Sounds complicated? In some ways it was a lot easier than it sounds as the parts fit together pretty well, especially after my American-born mother decided to make anything having to do with Holocaust commemoration a central part of her being. Sounds lonely? Actually not. Quite a number of Orthodox Jewish families where one parent was American-born and the other a Holocaust survivor, moved to Israel during the years that we immigrated. In my neighborhood alone, I knew at least ten teenagers and young adults who fit into the same generational categories as I did. And believe it or not, I wasn’t the only Holocaust historian who fit into those two generations. Even in Israel. I had company.

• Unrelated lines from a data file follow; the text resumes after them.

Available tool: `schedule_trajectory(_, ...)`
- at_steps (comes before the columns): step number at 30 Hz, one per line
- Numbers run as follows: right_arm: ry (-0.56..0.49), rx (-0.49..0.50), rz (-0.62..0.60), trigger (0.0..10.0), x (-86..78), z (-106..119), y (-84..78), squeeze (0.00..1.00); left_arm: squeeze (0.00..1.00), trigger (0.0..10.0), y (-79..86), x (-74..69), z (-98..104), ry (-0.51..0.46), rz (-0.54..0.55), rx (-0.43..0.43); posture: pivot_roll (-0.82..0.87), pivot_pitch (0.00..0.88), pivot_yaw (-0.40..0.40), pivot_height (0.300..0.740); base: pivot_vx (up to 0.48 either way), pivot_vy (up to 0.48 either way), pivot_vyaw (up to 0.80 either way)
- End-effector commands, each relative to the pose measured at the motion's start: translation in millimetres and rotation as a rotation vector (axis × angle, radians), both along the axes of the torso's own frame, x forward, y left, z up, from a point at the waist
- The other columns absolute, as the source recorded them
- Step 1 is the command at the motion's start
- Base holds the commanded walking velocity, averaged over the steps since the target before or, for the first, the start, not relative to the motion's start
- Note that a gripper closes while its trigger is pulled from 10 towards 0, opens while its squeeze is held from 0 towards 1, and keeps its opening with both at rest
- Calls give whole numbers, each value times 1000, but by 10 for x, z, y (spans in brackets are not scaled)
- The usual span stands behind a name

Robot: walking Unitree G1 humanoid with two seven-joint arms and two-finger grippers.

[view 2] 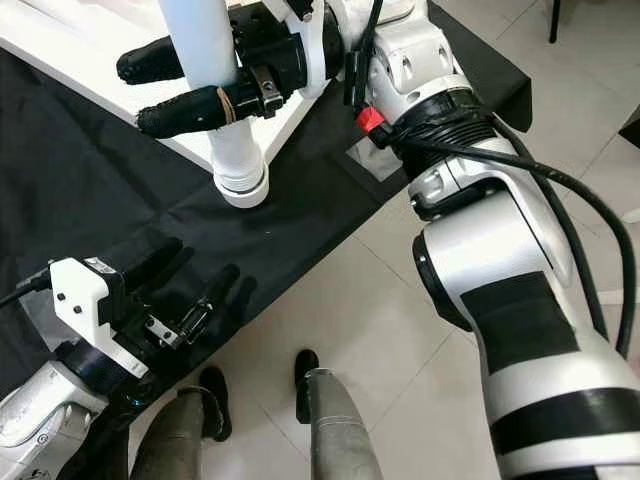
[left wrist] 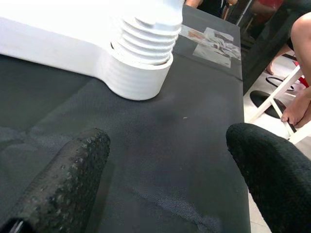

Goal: Building children table

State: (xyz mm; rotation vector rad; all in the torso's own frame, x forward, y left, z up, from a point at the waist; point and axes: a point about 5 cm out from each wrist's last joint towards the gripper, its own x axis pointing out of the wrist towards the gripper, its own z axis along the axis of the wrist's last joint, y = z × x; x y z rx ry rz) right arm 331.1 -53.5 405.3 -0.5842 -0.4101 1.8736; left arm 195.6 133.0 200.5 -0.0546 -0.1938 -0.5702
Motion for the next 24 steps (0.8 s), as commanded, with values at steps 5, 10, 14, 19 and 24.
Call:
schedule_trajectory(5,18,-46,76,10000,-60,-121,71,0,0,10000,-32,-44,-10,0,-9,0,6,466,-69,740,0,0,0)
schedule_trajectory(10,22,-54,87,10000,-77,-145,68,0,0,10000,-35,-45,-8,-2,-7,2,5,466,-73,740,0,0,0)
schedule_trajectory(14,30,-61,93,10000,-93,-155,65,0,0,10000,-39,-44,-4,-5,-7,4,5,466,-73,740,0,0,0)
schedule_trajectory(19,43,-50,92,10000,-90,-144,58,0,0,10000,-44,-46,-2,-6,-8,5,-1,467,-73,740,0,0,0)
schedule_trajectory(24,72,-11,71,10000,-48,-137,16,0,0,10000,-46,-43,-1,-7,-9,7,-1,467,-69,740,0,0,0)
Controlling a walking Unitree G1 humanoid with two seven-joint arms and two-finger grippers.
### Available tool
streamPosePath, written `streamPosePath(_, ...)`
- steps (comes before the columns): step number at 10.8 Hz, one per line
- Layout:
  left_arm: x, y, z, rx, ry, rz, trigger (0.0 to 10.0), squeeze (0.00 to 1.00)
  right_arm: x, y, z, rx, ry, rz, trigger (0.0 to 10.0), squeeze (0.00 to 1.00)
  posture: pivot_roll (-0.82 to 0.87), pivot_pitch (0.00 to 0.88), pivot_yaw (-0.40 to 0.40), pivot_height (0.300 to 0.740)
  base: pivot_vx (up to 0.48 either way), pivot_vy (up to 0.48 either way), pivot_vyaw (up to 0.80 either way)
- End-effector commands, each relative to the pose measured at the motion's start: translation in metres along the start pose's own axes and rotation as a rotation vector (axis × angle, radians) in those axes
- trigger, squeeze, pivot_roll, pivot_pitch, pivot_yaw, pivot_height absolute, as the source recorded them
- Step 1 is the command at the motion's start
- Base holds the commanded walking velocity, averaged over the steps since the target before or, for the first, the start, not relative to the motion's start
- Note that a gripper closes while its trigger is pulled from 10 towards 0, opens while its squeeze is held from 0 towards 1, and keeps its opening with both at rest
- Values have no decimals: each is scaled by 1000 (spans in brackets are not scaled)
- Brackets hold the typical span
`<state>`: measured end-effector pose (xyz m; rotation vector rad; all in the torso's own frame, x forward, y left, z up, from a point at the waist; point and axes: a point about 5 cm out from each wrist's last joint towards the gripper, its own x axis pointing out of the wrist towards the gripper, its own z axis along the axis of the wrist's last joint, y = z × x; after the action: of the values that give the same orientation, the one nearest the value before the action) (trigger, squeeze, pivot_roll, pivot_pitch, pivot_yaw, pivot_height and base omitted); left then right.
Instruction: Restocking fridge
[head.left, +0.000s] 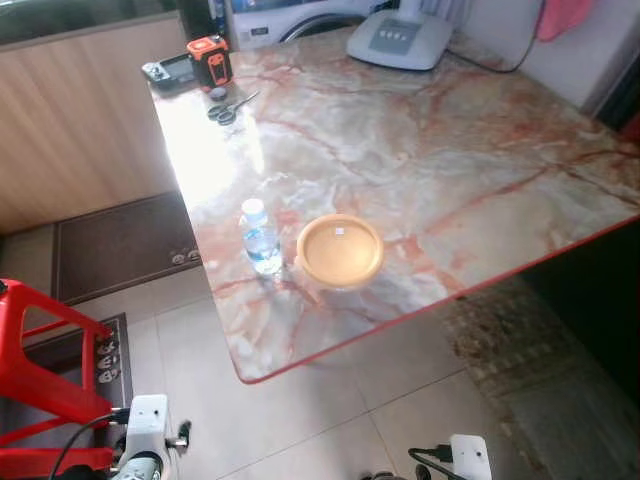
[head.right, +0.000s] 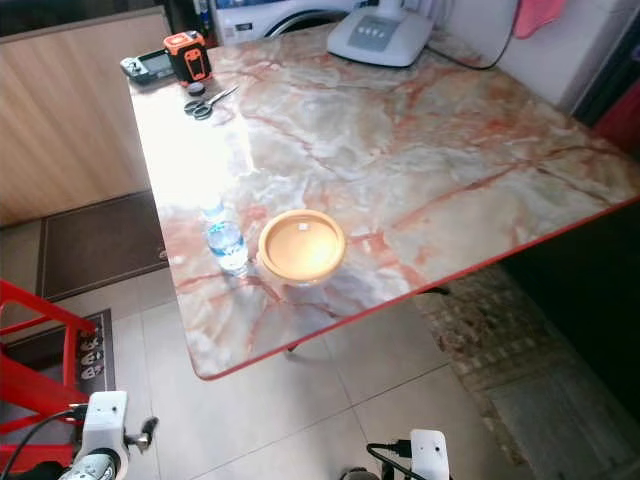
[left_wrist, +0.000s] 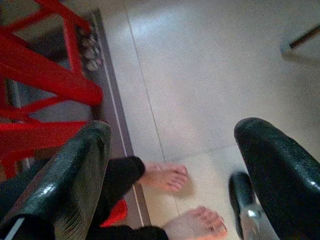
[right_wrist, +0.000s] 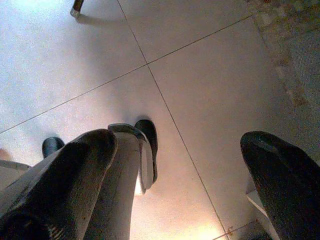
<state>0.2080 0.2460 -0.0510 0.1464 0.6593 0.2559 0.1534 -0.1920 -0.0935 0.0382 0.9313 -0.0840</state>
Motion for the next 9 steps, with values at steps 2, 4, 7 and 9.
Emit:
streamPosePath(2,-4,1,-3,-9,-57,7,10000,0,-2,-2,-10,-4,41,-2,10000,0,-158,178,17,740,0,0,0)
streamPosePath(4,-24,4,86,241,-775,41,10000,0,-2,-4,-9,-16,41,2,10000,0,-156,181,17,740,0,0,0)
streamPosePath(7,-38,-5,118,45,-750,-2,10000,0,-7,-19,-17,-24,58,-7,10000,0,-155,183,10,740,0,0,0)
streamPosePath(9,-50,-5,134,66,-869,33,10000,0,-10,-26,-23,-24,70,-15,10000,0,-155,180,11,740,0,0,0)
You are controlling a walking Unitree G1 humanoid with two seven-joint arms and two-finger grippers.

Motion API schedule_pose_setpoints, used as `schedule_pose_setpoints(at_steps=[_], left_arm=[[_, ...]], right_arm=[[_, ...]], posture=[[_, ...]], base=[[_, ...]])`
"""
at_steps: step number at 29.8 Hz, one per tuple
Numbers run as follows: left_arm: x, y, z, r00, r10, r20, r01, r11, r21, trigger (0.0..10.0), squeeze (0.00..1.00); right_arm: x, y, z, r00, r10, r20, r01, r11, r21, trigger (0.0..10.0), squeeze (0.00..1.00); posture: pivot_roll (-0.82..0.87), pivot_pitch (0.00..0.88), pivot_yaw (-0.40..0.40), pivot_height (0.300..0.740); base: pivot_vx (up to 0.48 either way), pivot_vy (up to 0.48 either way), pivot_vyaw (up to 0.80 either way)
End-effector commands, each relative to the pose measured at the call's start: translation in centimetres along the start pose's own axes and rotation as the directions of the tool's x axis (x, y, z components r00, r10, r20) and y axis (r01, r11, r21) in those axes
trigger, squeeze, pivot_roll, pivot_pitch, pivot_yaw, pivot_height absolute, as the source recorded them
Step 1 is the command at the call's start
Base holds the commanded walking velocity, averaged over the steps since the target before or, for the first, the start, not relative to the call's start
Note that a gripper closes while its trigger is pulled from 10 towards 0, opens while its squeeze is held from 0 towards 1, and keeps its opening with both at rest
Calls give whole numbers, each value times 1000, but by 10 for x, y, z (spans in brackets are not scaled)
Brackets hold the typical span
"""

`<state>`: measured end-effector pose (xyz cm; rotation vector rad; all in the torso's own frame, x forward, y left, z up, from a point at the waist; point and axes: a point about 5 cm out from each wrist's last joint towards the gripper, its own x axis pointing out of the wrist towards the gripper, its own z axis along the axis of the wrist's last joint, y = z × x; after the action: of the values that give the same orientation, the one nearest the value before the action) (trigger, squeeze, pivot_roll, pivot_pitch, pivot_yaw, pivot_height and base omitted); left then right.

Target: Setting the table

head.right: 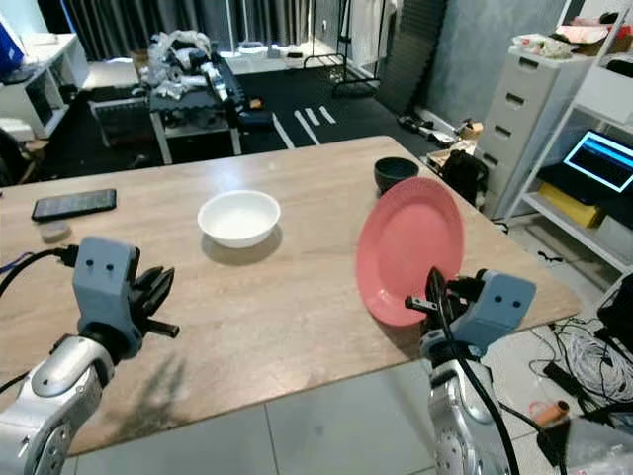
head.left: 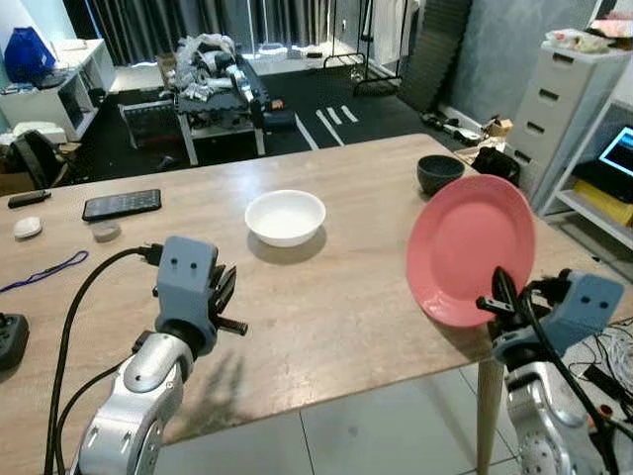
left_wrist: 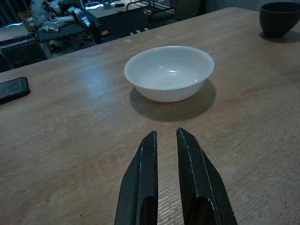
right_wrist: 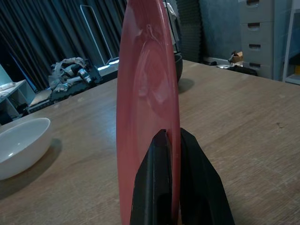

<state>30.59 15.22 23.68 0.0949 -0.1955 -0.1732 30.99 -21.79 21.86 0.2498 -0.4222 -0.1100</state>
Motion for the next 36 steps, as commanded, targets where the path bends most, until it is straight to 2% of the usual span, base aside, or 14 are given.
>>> schedule_pose_setpoints(at_steps=[1, 7, 36], left_arm=[[-2, 3, -8, 999, 13, -37, -13, 1000, 13, 10000, 0], [-2, 3, -9, 999, 12, -46, -11, 1000, 20, 10000, 0], [-2, 2, -11, 999, 11, -53, -10, 1000, 21, 10000, 0]], right_arm=[[-4, -2, -6, 1000, -12, -25, 12, 1000, 3, 10000, 0], [-3, -4, -7, 999, -23, -34, 23, 1000, -1, 10000, 0], [-4, -5, -9, 998, -21, -51, 20, 1000, -14, 10000, 0]], posture=[[46, 145, 146, 740], [45, 145, 146, 740], [43, 151, 143, 740]], base=[[0, 0, -800], [0, 0, -133], [0, 0, -800]])
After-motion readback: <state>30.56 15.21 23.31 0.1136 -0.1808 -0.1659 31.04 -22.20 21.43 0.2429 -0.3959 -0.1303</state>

“The Next Generation” is the story of what I did with all those identities and generations. How I weaved them into the person I became personally and professionally. How I grappled with the legacies of the two generations, along with the personal legacies of my family, and how I came to terms with deciding what parts of that legacy I wished to emulate, replicate, and pass down to future generations. At the same time, each part of the story is not just my personal story, but rather the story of a generation, colored in part by issues of specific personalities, tendencies, desires, and experiences. Writing the book was a labor of love that took many years, causing me to think and rethink those identities and their significance.
Many of us often speak about personal resolutions that we wish to adopt, and as we get older, quite a number of us put together “bucket lists” of what we want to achieve and experience in the time that is left to us. Writing “The Next Generation” gave me the opportunity of understanding the dynamics of my past and my identities in order to enable to me formulate the resolutions I wished to make and the “bucket list” that I still wanted to experience. It was a difficult process that is still an ongoing one as I write these words, but its ongoing nature is also exhilarating, proving that at every age we still have the capacity to develop, grow, and change.